What this task involves: The output should be all lines of the entries below in which the word "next" occurs.

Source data
__________

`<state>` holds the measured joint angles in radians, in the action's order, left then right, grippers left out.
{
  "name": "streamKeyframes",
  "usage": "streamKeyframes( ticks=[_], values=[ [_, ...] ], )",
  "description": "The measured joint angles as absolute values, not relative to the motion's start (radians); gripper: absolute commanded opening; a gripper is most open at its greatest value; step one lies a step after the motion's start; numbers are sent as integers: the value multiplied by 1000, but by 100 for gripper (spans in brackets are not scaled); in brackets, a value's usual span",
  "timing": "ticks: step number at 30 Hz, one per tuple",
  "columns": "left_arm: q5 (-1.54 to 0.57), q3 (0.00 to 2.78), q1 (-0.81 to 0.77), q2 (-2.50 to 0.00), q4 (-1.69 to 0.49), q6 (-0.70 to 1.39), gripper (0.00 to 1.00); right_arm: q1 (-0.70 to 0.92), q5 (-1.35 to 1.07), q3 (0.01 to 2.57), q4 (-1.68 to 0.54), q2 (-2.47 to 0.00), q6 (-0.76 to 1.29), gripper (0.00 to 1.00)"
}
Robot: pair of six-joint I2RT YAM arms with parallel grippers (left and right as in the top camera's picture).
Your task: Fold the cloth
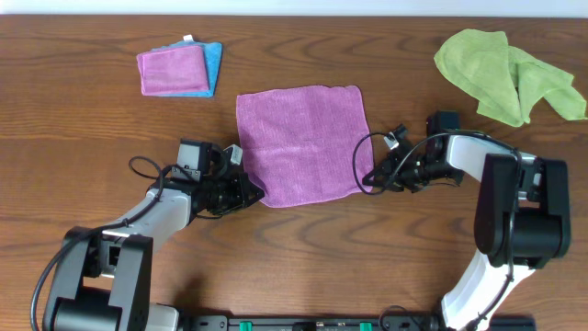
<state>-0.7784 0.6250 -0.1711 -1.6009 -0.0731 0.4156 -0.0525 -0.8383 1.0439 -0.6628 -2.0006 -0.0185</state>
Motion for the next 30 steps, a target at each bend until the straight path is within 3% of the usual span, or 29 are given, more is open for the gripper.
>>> streamKeyframes(
  ticks=[18, 30],
  values=[
    [-898, 623, -171, -1601, 58, 462, 6, -52, -965, 1056, -739, -1987, 20, 2],
    [-948, 636, -234, -1601, 114, 521, 6, -52, -834, 1073, -834, -1708, 25, 1]
  ],
)
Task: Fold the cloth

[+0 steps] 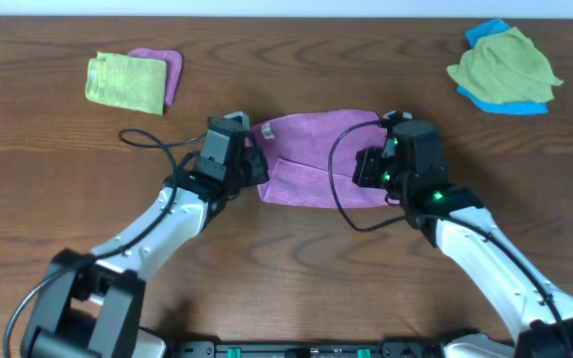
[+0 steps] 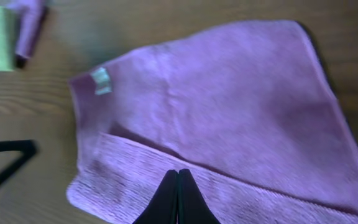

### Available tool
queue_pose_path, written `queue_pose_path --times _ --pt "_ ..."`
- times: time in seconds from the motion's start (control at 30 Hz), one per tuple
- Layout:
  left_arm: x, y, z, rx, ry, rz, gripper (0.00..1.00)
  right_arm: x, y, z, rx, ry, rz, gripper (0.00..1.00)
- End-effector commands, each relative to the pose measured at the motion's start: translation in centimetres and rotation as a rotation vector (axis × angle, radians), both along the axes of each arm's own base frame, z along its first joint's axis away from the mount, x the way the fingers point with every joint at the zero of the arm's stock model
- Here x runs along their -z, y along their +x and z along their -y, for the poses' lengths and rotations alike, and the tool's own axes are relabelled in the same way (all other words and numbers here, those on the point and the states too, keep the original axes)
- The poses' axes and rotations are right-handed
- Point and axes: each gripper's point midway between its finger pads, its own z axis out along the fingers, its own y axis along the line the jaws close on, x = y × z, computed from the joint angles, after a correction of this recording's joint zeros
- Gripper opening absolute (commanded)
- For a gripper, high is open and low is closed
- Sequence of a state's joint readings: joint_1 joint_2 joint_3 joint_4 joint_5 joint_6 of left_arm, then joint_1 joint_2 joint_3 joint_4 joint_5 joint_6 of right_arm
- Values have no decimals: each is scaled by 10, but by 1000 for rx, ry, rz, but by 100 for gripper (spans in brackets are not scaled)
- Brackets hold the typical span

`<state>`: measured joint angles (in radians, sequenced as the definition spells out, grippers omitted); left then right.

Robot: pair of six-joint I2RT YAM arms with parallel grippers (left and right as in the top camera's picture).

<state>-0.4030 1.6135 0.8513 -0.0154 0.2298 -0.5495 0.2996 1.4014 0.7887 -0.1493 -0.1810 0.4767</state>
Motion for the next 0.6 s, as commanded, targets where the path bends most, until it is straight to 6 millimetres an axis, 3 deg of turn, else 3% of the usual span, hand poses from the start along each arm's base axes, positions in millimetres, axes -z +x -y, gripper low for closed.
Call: queue_pose_path --times 0.0,0.33,0.57 --pt "0 10 10 21 -15 -2 6 -2 1 -20 -91 38 9 2" --pt "13 33 19 50 6 -8 6 12 -9 -68 -260 133 -29 2" --pt "36 35 15 41 25 -57 6 12 -5 -108 -370 116 -22 2"
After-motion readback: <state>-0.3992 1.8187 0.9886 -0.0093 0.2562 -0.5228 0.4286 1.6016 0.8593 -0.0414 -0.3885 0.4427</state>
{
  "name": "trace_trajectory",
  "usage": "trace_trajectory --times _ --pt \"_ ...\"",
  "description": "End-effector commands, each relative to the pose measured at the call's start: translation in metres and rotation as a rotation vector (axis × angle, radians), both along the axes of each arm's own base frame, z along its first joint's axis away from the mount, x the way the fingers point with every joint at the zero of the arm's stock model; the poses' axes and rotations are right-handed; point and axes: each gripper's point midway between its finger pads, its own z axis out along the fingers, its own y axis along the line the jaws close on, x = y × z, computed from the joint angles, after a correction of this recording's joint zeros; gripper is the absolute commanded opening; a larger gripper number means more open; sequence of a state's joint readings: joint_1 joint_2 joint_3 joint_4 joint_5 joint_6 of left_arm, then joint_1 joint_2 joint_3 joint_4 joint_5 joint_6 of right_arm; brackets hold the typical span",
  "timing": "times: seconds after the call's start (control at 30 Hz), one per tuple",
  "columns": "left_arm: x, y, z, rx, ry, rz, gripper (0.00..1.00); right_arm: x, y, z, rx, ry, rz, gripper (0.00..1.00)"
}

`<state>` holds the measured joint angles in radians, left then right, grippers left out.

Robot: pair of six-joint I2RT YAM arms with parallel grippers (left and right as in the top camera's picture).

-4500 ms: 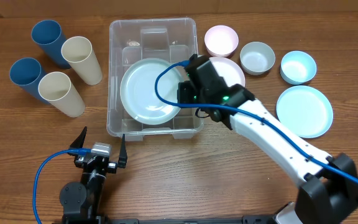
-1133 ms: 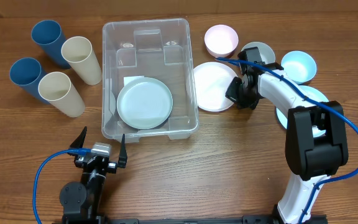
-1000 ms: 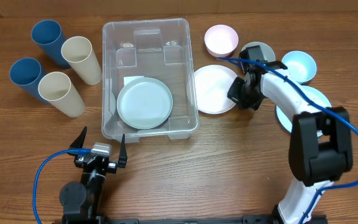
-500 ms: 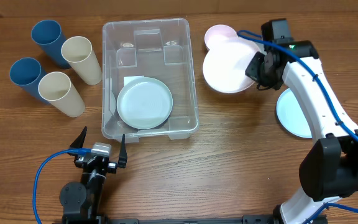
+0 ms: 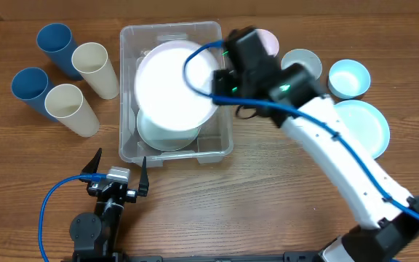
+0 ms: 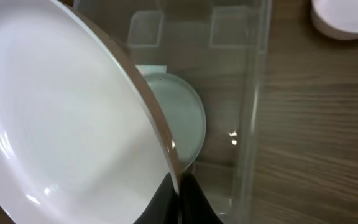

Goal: Pack container
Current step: 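Lower the white plate into the bin onto the grey plate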

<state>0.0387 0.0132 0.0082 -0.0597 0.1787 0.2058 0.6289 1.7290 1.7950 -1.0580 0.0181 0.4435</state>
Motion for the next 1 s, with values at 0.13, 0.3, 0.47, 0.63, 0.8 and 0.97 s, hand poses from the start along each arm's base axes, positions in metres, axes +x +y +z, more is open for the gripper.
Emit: trace_trajectory --times 0.13,0.3,0.47,0.63,0.8,0.97 --pt "0.000 -0.001 0.000 0.000 -0.006 -0.003 1.00 0.025 0.022 -0.073 -0.112 0.069 -0.002 0.04" --pt "0.000 -0.001 0.000 0.000 -0.006 -0.003 1.00 0.031 0.027 -0.133 -0.184 0.164 0.002 0.04" --pt "0.000 -0.001 0.000 0.000 -0.006 -0.003 1.00 0.029 0.028 -0.153 -0.202 0.202 0.009 0.04" --pt "0.000 -0.001 0.000 0.000 -0.006 -0.003 1.00 0.026 0.033 -0.152 -0.183 0.208 0.048 0.04" --pt "0.000 -0.001 0.000 0.000 -0.006 -0.003 1.00 0.024 0.046 -0.150 -0.171 0.184 0.091 0.04" --pt "0.000 -0.001 0.000 0.000 -0.006 -0.003 1.00 0.023 0.055 -0.148 -0.139 0.181 0.143 0.04"
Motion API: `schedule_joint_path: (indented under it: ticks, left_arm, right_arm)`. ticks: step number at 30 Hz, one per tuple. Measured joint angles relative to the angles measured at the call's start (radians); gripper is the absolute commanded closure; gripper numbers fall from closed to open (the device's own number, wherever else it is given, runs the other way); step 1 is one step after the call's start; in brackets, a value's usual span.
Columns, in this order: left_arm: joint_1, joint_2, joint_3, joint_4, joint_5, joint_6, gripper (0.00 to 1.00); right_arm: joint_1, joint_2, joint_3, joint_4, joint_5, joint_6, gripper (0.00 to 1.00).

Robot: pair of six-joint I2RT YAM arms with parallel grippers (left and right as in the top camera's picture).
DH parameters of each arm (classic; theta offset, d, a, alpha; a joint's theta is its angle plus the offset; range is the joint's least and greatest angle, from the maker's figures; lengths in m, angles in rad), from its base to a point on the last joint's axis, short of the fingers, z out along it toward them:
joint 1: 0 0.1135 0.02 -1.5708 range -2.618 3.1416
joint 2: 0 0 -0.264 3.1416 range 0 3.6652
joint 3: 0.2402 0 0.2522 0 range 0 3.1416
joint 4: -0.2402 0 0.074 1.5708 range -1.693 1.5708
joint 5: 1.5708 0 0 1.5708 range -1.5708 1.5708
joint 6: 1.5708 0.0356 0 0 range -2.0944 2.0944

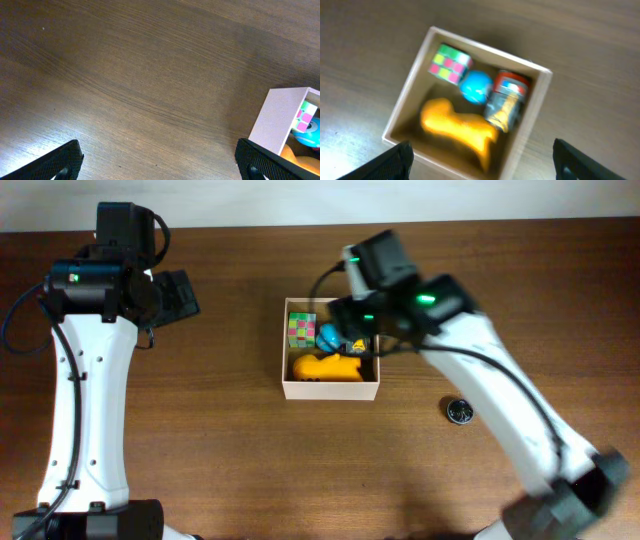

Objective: Pack container
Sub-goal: 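Carry the blue ball left with the right gripper and drop it into the box, then move the right gripper to the black fidget spinner and grasp it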

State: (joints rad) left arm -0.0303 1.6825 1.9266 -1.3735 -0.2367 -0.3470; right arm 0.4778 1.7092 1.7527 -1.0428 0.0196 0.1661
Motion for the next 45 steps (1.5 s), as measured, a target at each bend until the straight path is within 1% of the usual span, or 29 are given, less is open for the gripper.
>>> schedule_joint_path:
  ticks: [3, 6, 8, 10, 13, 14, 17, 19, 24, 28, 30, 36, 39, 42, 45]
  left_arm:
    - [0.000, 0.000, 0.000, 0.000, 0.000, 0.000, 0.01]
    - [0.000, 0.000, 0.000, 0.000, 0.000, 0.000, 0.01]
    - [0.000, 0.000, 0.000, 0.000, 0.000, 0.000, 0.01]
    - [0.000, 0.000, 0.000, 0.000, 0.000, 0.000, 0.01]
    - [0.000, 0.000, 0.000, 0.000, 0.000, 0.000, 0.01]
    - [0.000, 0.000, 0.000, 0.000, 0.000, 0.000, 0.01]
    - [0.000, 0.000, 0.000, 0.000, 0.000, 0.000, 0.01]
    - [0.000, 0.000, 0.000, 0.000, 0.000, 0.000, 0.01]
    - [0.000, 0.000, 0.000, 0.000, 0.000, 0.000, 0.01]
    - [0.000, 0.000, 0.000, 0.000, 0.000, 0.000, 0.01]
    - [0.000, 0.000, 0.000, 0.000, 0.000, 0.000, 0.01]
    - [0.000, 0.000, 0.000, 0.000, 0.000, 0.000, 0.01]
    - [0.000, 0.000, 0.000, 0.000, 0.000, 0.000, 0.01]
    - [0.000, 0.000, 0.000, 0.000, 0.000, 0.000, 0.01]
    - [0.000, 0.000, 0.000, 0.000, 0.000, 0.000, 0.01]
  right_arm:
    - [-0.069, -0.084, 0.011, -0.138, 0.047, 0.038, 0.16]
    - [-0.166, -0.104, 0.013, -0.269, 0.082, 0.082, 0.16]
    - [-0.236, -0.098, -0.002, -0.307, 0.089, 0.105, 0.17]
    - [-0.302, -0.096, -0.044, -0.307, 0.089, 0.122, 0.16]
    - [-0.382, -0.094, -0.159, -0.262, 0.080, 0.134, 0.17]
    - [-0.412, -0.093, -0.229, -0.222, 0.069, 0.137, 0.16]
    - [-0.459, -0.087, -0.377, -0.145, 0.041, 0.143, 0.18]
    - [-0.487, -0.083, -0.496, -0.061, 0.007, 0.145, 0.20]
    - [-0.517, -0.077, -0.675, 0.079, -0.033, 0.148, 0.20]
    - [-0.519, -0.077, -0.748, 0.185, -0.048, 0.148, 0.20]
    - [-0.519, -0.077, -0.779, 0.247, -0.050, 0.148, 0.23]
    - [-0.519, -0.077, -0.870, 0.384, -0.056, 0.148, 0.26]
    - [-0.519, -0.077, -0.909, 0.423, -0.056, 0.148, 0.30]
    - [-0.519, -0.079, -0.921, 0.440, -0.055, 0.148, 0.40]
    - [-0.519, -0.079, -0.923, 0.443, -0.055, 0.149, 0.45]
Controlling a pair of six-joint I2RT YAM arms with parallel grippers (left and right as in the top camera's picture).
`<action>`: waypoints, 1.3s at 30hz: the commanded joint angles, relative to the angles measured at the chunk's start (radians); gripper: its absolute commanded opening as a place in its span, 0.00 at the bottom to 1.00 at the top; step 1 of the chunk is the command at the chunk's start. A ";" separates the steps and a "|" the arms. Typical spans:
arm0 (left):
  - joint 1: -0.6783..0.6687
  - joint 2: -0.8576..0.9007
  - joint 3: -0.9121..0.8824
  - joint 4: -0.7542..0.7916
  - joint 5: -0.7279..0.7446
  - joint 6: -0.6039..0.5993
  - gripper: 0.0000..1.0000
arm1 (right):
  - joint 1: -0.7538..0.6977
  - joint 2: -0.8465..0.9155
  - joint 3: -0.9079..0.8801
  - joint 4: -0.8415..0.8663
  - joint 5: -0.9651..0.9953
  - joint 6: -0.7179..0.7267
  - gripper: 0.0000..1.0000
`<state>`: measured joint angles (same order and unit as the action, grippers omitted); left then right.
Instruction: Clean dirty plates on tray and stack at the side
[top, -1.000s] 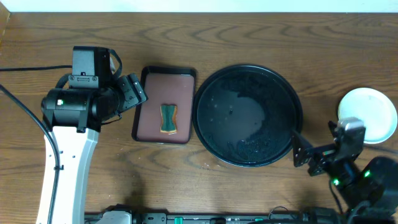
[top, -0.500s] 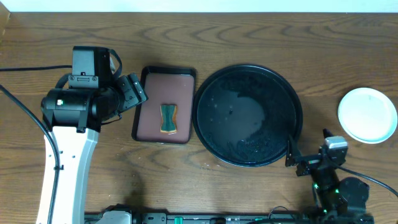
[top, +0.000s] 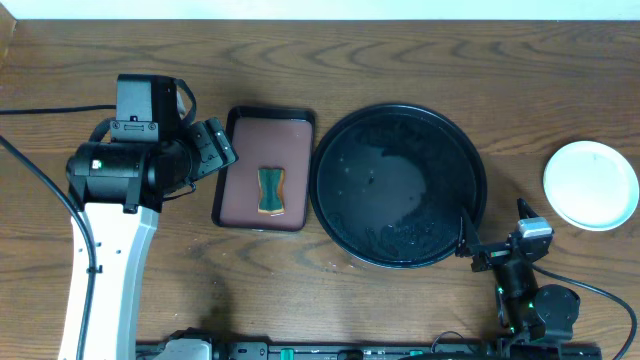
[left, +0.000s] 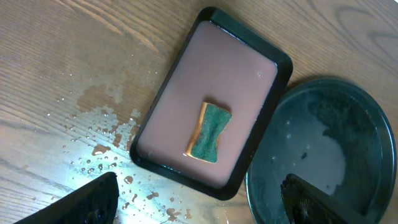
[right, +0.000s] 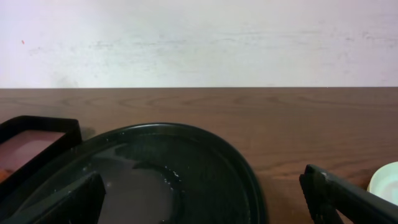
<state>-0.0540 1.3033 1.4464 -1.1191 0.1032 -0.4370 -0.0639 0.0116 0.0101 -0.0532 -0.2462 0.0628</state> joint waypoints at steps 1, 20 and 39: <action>0.003 -0.002 0.014 -0.003 0.002 0.007 0.84 | 0.007 -0.006 -0.005 0.001 0.007 -0.008 0.99; -0.008 -0.043 -0.035 -0.002 0.001 0.007 0.84 | 0.006 -0.006 -0.005 0.001 0.007 -0.008 0.99; -0.008 -0.832 -0.807 0.830 -0.142 0.240 0.84 | 0.006 -0.006 -0.005 0.001 0.007 -0.008 0.99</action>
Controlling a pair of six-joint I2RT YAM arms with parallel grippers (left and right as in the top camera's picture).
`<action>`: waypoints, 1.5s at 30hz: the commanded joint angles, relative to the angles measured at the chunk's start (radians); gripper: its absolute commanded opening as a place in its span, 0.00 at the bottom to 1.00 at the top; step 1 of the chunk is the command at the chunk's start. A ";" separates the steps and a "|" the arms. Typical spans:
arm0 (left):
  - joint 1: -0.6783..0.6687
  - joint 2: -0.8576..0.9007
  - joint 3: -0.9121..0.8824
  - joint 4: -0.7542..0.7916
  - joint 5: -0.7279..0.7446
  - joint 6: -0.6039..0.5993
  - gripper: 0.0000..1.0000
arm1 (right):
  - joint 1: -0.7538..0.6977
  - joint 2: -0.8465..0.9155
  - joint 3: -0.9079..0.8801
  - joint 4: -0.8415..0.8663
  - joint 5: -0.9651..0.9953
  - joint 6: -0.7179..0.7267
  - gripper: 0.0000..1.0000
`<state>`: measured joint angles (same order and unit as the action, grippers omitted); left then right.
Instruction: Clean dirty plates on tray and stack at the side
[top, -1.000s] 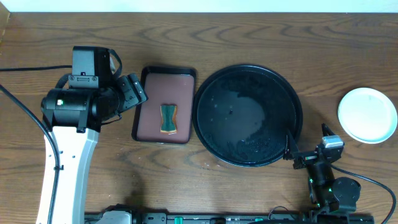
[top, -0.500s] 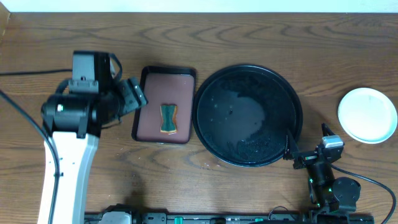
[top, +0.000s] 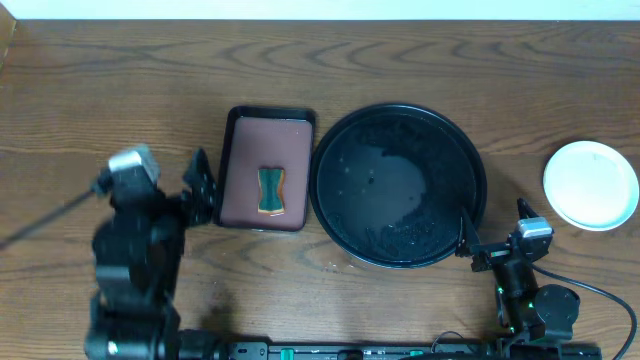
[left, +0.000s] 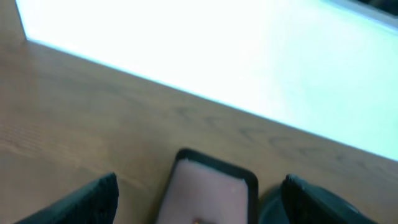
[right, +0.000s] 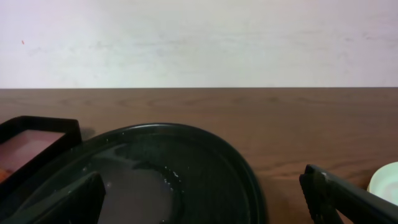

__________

Response area:
Motion for the next 30 steps, a target at each bend until the straight path is within 3% of the usual span, or 29 are given, more is open for the gripper.
Motion for the next 0.6 s, as commanded, targets where the path bends most, until it is straight to 6 millimetres an axis, 3 deg of turn, else 3% of the usual span, hand poses from the start along each arm's base axes, positions in millimetres, axes -z +x -y, gripper low for closed.
Motion for the next 1 s, with values at 0.13, 0.3, 0.47, 0.63, 0.8 and 0.97 s, hand poses from the start along each arm's base axes, positions in metres, axes +x +y +z, more is open for the gripper.
Motion for the next 45 steps (1.5 s), as measured, a target at each bend until the straight path is within 1% of the usual span, or 29 are given, less is open for the gripper.

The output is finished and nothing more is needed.